* **Exercise details**: Go over the records and copy every line with the string "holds".

* **Data to process**:
%%

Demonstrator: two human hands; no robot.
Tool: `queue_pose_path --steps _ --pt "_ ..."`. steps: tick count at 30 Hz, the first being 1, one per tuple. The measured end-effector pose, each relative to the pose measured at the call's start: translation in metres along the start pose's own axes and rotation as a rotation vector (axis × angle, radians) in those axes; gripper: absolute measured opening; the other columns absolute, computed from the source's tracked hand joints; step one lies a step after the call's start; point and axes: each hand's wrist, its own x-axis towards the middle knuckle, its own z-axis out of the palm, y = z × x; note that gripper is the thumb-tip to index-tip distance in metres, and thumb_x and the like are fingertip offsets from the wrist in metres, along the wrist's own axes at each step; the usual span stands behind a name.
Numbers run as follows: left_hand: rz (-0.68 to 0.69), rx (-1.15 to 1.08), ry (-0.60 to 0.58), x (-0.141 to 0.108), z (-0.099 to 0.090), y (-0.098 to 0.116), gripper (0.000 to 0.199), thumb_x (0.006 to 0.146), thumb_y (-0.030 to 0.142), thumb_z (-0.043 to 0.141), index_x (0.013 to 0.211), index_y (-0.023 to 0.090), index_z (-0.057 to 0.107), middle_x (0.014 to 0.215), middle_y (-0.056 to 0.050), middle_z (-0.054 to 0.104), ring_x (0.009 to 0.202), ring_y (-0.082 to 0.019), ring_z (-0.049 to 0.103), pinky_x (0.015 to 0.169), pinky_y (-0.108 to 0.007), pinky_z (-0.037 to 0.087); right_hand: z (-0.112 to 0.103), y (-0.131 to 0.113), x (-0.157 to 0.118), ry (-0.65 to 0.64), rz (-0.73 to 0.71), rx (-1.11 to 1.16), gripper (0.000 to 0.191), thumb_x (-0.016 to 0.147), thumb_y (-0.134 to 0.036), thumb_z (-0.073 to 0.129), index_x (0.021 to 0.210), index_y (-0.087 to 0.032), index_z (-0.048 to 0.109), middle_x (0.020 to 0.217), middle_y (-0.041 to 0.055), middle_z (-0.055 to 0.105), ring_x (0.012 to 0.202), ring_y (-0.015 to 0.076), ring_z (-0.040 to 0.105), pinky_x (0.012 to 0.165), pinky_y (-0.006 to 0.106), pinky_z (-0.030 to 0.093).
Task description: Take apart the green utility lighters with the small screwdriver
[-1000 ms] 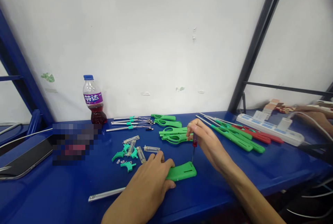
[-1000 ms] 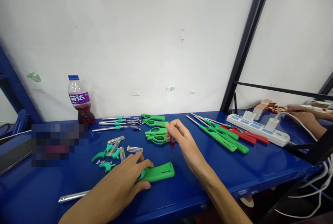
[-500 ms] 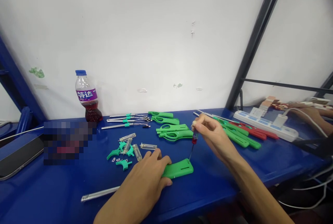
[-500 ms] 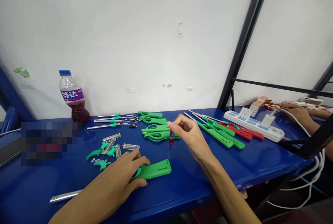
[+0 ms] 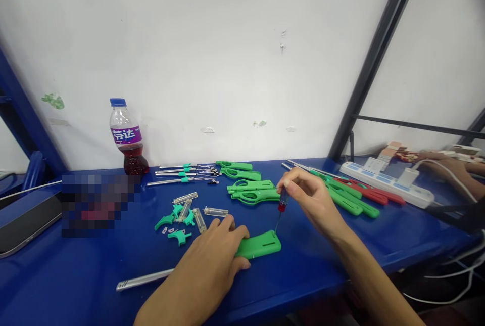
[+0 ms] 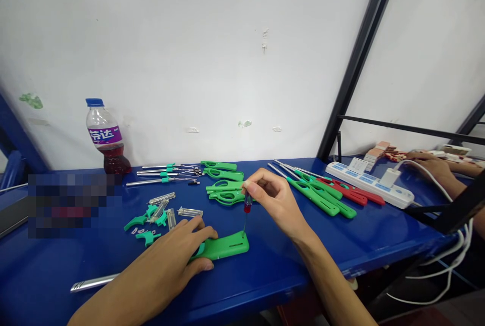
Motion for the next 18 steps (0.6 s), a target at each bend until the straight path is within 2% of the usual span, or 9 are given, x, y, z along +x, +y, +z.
queue_pose_path --steps 9,13,18 --pt "0.000 -0.002 -0.005 -0.001 -0.002 0.002 0.031 0.102 0.021 0.070 0.133 0.026 0.068 0.140 -0.010 0.061 0.130 -0.034 0.060 0.111 -0.057 0.050 0.005 -0.002 -0.001 -0.030 -0.074 -0.033 0.022 0.105 -0.043 0.069 0.097 -0.027 0.081 0.088 0.0026 0.075 0.080 0.0183 0.068 0.072 0.029 0.055" --pt "-0.002 -0.001 -0.009 -0.001 -0.002 0.001 0.025 0.102 0.021 0.071 0.127 0.027 0.070 0.139 -0.008 0.061 0.129 -0.034 0.060 0.110 -0.057 0.051 0.009 -0.005 -0.002 -0.009 -0.103 -0.069 0.024 0.107 -0.039 0.067 0.093 -0.028 0.082 0.089 0.0023 0.075 0.079 0.0169 0.066 0.071 0.028 0.053" --pt "-0.006 0.011 -0.015 -0.003 -0.003 0.002 0.028 0.102 0.021 0.070 0.130 0.026 0.069 0.139 -0.009 0.061 0.128 -0.033 0.060 0.110 -0.057 0.051 0.010 -0.006 -0.002 -0.005 -0.126 -0.075 0.011 0.097 -0.038 0.081 0.093 -0.029 0.084 0.093 0.0022 0.072 0.085 0.0180 0.065 0.073 0.028 0.053"
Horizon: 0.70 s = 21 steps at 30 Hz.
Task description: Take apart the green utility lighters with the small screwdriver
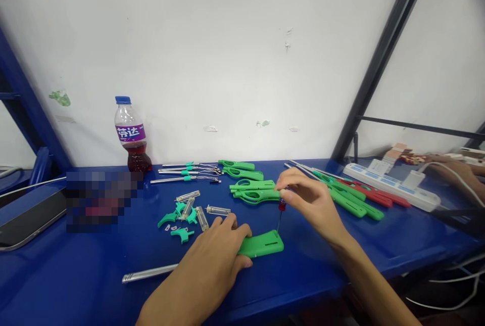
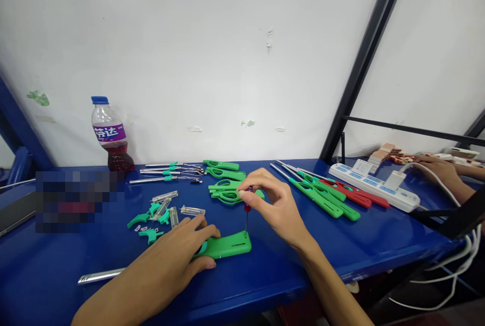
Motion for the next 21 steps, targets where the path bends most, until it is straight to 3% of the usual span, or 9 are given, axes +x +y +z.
queue_pose_path --steps 3,7,10,14,17,21 --pt "-0.004 0.011 -0.013 0.001 -0.001 0.002 0.033 0.103 0.022 0.069 0.136 0.026 0.067 0.137 -0.009 0.061 0.126 -0.033 0.061 0.108 -0.056 0.052 -0.001 0.003 0.000 -0.004 0.021 0.005 0.002 0.096 -0.032 0.083 0.096 -0.030 0.084 0.089 0.0010 0.072 0.080 0.0166 0.064 0.069 0.026 0.052" --pt "-0.028 0.028 -0.041 0.003 -0.005 0.005 0.038 0.102 0.021 0.071 0.139 0.024 0.067 0.139 -0.011 0.061 0.130 -0.035 0.059 0.111 -0.056 0.051 -0.004 0.004 -0.001 -0.021 0.033 0.031 0.010 0.098 -0.031 0.081 0.108 -0.033 0.082 0.098 0.0011 0.076 0.087 0.0169 0.067 0.073 0.026 0.054" --pt "-0.051 0.036 -0.067 0.004 -0.007 0.008 0.038 0.101 0.020 0.071 0.139 0.024 0.067 0.139 -0.011 0.061 0.130 -0.036 0.059 0.110 -0.055 0.051 -0.007 0.001 -0.001 -0.095 0.038 0.066 0.009 0.102 -0.035 0.076 0.106 -0.031 0.082 0.093 0.0014 0.075 0.083 0.0168 0.068 0.073 0.027 0.055" --pt "-0.052 0.044 -0.071 0.005 -0.007 0.008 0.038 0.102 0.021 0.070 0.140 0.025 0.067 0.140 -0.011 0.061 0.130 -0.035 0.060 0.110 -0.055 0.051 -0.012 -0.001 -0.001 -0.186 0.038 0.101 0.021 0.107 -0.041 0.067 0.103 -0.028 0.083 0.095 0.0051 0.074 0.086 0.0193 0.067 0.076 0.032 0.056" --pt "-0.047 0.048 -0.067 0.007 -0.006 0.007 0.037 0.103 0.022 0.069 0.140 0.025 0.067 0.139 -0.011 0.061 0.130 -0.035 0.059 0.111 -0.055 0.050 -0.015 0.004 -0.001 -0.166 0.017 0.119 0.024 0.101 -0.048 0.074 0.093 -0.028 0.083 0.101 0.0063 0.070 0.094 0.0215 0.064 0.079 0.034 0.055" --pt "-0.037 0.052 -0.052 0.008 -0.004 0.004 0.035 0.103 0.022 0.068 0.138 0.025 0.067 0.139 -0.011 0.060 0.129 -0.036 0.060 0.109 -0.055 0.051 -0.018 0.011 -0.001 -0.102 0.018 0.116 0.013 0.101 -0.042 0.077 0.098 -0.031 0.084 0.085 0.0016 0.064 0.078 0.0170 0.058 0.067 0.029 0.050"
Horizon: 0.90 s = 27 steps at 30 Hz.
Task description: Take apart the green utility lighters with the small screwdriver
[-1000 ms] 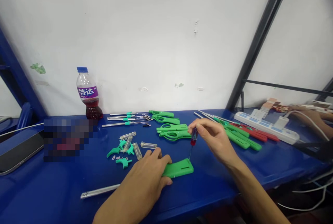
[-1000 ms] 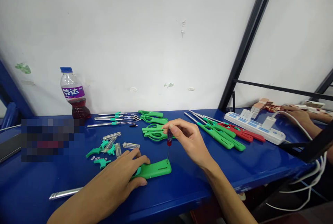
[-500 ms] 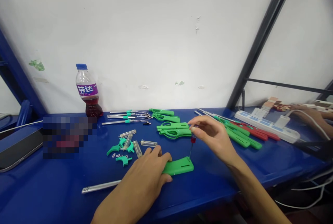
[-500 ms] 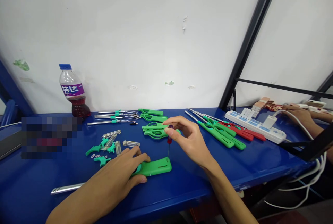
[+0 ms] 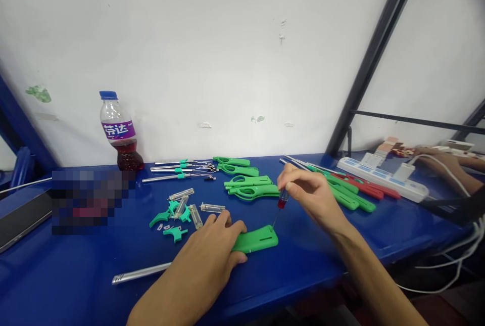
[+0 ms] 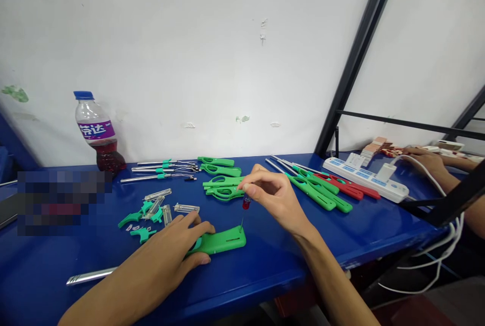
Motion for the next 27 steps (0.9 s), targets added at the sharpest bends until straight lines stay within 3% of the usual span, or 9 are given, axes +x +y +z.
queue_pose_path --steps 4,7,10,13,18,22,25,27 --pt "0.014 -0.003 0.010 0.000 0.003 -0.003 0.034 0.103 0.022 0.067 0.136 0.027 0.068 0.137 -0.010 0.060 0.127 -0.034 0.060 0.108 -0.053 0.051 -0.001 -0.002 0.000 -0.007 0.013 -0.007 0.015 0.106 -0.039 0.070 0.109 -0.032 0.083 0.091 0.0028 0.071 0.081 0.0175 0.065 0.069 0.030 0.053" --pt "0.014 -0.006 0.011 0.001 0.003 -0.003 0.034 0.103 0.023 0.067 0.136 0.029 0.068 0.136 -0.009 0.061 0.126 -0.033 0.061 0.106 -0.050 0.051 0.001 -0.007 -0.001 -0.039 0.008 -0.026 0.024 0.109 -0.041 0.064 0.102 -0.029 0.084 0.092 0.0051 0.073 0.087 0.0198 0.067 0.075 0.033 0.055" --pt "0.005 -0.007 0.008 0.000 0.002 -0.002 0.034 0.102 0.021 0.067 0.136 0.028 0.069 0.135 -0.009 0.061 0.124 -0.033 0.062 0.104 -0.049 0.052 0.002 -0.009 0.000 -0.039 -0.015 -0.037 0.026 0.101 -0.051 0.074 0.095 -0.028 0.085 0.095 0.0064 0.071 0.089 0.0221 0.066 0.075 0.036 0.055" --pt "-0.003 -0.014 0.005 0.000 0.000 0.000 0.035 0.102 0.021 0.065 0.136 0.028 0.068 0.135 -0.010 0.061 0.125 -0.034 0.062 0.103 -0.049 0.052 0.000 -0.008 0.001 -0.005 -0.018 -0.050 0.020 0.095 -0.048 0.082 0.090 -0.030 0.086 0.088 0.0039 0.068 0.080 0.0202 0.062 0.070 0.035 0.054" --pt "-0.022 -0.023 -0.019 0.000 -0.001 0.002 0.036 0.102 0.020 0.065 0.137 0.027 0.068 0.136 -0.011 0.060 0.126 -0.034 0.061 0.106 -0.051 0.052 -0.001 -0.008 0.001 0.038 0.019 -0.094 0.017 0.104 -0.040 0.072 0.107 -0.031 0.087 0.092 0.0050 0.076 0.084 0.0210 0.067 0.073 0.035 0.056" --pt "-0.027 -0.030 -0.025 0.000 -0.003 0.003 0.037 0.103 0.020 0.064 0.140 0.026 0.067 0.139 -0.012 0.058 0.128 -0.034 0.061 0.109 -0.051 0.051 0.001 -0.010 0.002 0.023 0.009 -0.091 0.018 0.101 -0.043 0.075 0.098 -0.030 0.086 0.098 0.0056 0.078 0.091 0.0220 0.070 0.078 0.035 0.058" --pt "-0.030 -0.038 -0.032 -0.001 -0.004 0.004 0.037 0.103 0.021 0.065 0.140 0.027 0.067 0.139 -0.011 0.058 0.127 -0.033 0.061 0.109 -0.051 0.051 0.001 -0.009 0.003 0.044 -0.022 -0.084 0.012 0.094 -0.042 0.084 0.092 -0.031 0.086 0.092 0.0025 0.073 0.082 0.0185 0.067 0.072 0.032 0.056" --pt "-0.033 -0.038 -0.029 0.000 -0.004 0.003 0.037 0.103 0.020 0.065 0.139 0.027 0.067 0.139 -0.011 0.058 0.128 -0.033 0.061 0.110 -0.051 0.050 0.000 -0.008 0.003 0.069 -0.023 -0.094 0.008 0.096 -0.038 0.082 0.098 -0.032 0.086 0.088 0.0015 0.072 0.077 0.0171 0.064 0.069 0.030 0.053"
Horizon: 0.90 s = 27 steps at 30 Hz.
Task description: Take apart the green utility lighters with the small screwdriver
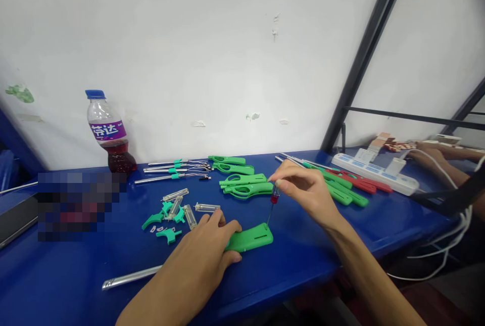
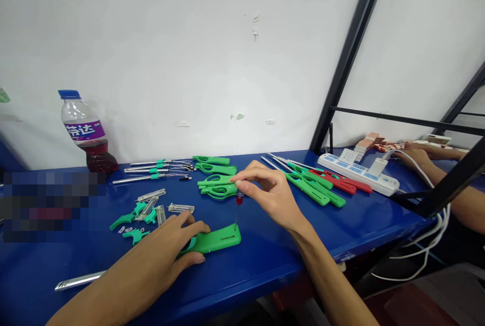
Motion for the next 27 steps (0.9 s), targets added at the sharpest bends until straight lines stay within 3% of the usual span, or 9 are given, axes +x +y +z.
queue_pose_path --steps 3,6,8,11,13,18,23,27 --pt "0.003 -0.003 0.005 0.0009 0.0010 -0.0016 0.036 0.103 0.020 0.064 0.138 0.028 0.067 0.139 -0.011 0.058 0.129 -0.033 0.061 0.109 -0.051 0.050 -0.0003 0.0004 -0.0007 0.013 0.021 -0.022 0.013 0.103 -0.036 0.074 0.106 -0.031 0.086 0.094 0.0039 0.076 0.082 0.0192 0.066 0.068 0.031 0.052" --pt "0.010 -0.011 0.003 0.0016 0.0015 -0.0030 0.035 0.104 0.021 0.064 0.137 0.028 0.068 0.137 -0.010 0.059 0.126 -0.033 0.062 0.108 -0.050 0.051 0.0005 -0.0006 -0.0009 0.006 0.014 -0.014 0.015 0.100 -0.041 0.077 0.098 -0.028 0.085 0.100 0.0064 0.076 0.093 0.0230 0.068 0.078 0.035 0.055" --pt "0.012 -0.013 0.000 0.0016 0.0012 -0.0029 0.035 0.104 0.021 0.064 0.138 0.028 0.067 0.137 -0.010 0.058 0.126 -0.032 0.061 0.108 -0.050 0.050 0.0004 -0.0009 -0.0004 0.004 0.002 0.003 0.015 0.094 -0.043 0.083 0.092 -0.028 0.084 0.096 0.0050 0.074 0.091 0.0224 0.067 0.079 0.035 0.055" --pt "0.015 -0.020 -0.002 0.0005 0.0003 -0.0013 0.035 0.104 0.020 0.062 0.138 0.028 0.067 0.138 -0.010 0.058 0.128 -0.032 0.060 0.109 -0.049 0.049 -0.0007 -0.0012 0.0002 -0.007 0.021 0.016 0.011 0.096 -0.040 0.081 0.100 -0.030 0.084 0.092 0.0030 0.074 0.084 0.0201 0.066 0.075 0.034 0.054" --pt "0.010 -0.021 -0.004 -0.0005 0.0001 -0.0005 0.033 0.105 0.020 0.061 0.137 0.028 0.068 0.138 -0.010 0.058 0.129 -0.032 0.059 0.110 -0.048 0.048 -0.0010 -0.0016 0.0004 -0.025 0.039 0.016 0.013 0.101 -0.039 0.075 0.106 -0.030 0.083 0.098 0.0044 0.076 0.090 0.0212 0.068 0.079 0.035 0.054" --pt "-0.003 -0.017 0.002 -0.0014 0.0008 -0.0023 0.032 0.104 0.021 0.060 0.134 0.029 0.069 0.142 -0.010 0.057 0.132 -0.032 0.058 0.113 -0.049 0.046 0.0003 -0.0013 0.0006 -0.034 0.020 0.033 0.016 0.097 -0.044 0.080 0.096 -0.028 0.083 0.094 0.0037 0.071 0.090 0.0216 0.065 0.081 0.035 0.053" --pt "-0.014 -0.028 -0.006 -0.0018 0.0002 -0.0019 0.032 0.104 0.021 0.061 0.134 0.029 0.068 0.141 -0.009 0.057 0.130 -0.031 0.059 0.112 -0.048 0.048 0.0007 -0.0020 0.0001 -0.052 0.047 0.047 0.014 0.104 -0.039 0.071 0.107 -0.029 0.081 0.101 0.0039 0.073 0.093 0.0200 0.066 0.082 0.033 0.053" --pt "-0.039 -0.016 -0.017 -0.0018 -0.0020 0.0024 0.036 0.103 0.019 0.062 0.137 0.029 0.068 0.141 -0.010 0.057 0.131 -0.032 0.058 0.113 -0.049 0.048 0.0009 -0.0037 0.0001 -0.060 0.045 0.063 0.017 0.096 -0.044 0.081 0.094 -0.026 0.079 0.096 0.0038 0.069 0.089 0.0208 0.064 0.079 0.033 0.054"
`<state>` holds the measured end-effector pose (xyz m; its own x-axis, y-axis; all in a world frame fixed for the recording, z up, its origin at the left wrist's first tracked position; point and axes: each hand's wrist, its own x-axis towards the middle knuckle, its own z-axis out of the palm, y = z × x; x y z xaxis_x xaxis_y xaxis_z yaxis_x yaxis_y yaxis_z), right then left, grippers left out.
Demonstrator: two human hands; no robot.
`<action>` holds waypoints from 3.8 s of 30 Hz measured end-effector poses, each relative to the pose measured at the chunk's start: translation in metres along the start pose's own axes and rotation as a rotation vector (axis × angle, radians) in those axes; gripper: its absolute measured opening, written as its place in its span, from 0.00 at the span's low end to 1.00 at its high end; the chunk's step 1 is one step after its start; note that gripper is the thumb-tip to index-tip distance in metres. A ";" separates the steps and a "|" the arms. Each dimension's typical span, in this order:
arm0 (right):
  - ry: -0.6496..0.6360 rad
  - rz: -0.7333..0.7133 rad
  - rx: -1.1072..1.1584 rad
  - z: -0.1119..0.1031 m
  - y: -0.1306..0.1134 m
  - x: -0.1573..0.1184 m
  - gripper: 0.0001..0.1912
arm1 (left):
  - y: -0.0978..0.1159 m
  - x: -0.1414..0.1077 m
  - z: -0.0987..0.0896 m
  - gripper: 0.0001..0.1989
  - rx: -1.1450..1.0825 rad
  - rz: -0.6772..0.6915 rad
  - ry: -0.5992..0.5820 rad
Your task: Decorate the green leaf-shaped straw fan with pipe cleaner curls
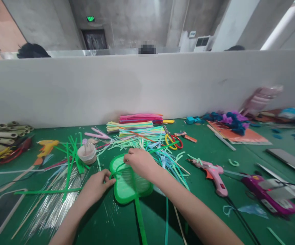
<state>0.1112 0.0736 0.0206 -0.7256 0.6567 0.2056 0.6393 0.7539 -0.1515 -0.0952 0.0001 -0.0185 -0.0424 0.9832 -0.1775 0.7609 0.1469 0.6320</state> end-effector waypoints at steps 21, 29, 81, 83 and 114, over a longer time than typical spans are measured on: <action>0.359 0.280 0.544 -0.002 -0.030 -0.061 0.11 | 0.034 -0.002 -0.013 0.22 -0.682 0.157 -0.114; 0.230 0.528 1.053 0.005 -0.027 -0.059 0.12 | 0.022 0.003 -0.004 0.25 -0.720 0.181 -0.115; 0.262 0.335 0.915 0.027 -0.032 -0.057 0.18 | 0.037 0.005 0.031 0.15 -0.958 0.037 0.122; 0.264 0.374 0.951 0.028 -0.032 -0.057 0.18 | 0.037 0.005 0.031 0.16 -0.987 0.033 0.118; 0.271 0.427 0.828 0.029 -0.024 -0.059 0.18 | 0.035 0.006 0.028 0.17 -0.953 0.021 0.118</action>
<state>0.1311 0.0179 -0.0161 -0.3240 0.9297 0.1754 0.3782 0.2972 -0.8767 -0.0504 0.0077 -0.0184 -0.1390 0.9836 -0.1152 -0.0816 0.1046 0.9912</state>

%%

* **Response area**:
`<state>` holds the measured end-effector pose (xyz m; its own x-axis, y-axis; all in a world frame fixed for the recording, z up, its origin at the left wrist's first tracked position; point and axes: each hand's wrist, its own x-axis towards the middle knuckle, its own z-axis out of the palm, y = z × x; x y z xaxis_x xaxis_y xaxis_z yaxis_x yaxis_y yaxis_z), right then left, grippers left out.
`<action>` holds waypoints from 3.8 s of 30 Hz measured end-effector poses, each relative to the pose measured at the chunk's start: translation in metres along the start pose's own axes and rotation as a rotation vector (axis × angle, radians) in those axes; gripper: its absolute measured opening, written as its place in its span, from 0.00 at the span's low end to 1.00 at its high end; the chunk's step 1 is one step after its start; note that gripper is the thumb-tip to index-tip distance in metres. A ";" separates the steps and a "|" the arms. Each dimension's typical span, in this order:

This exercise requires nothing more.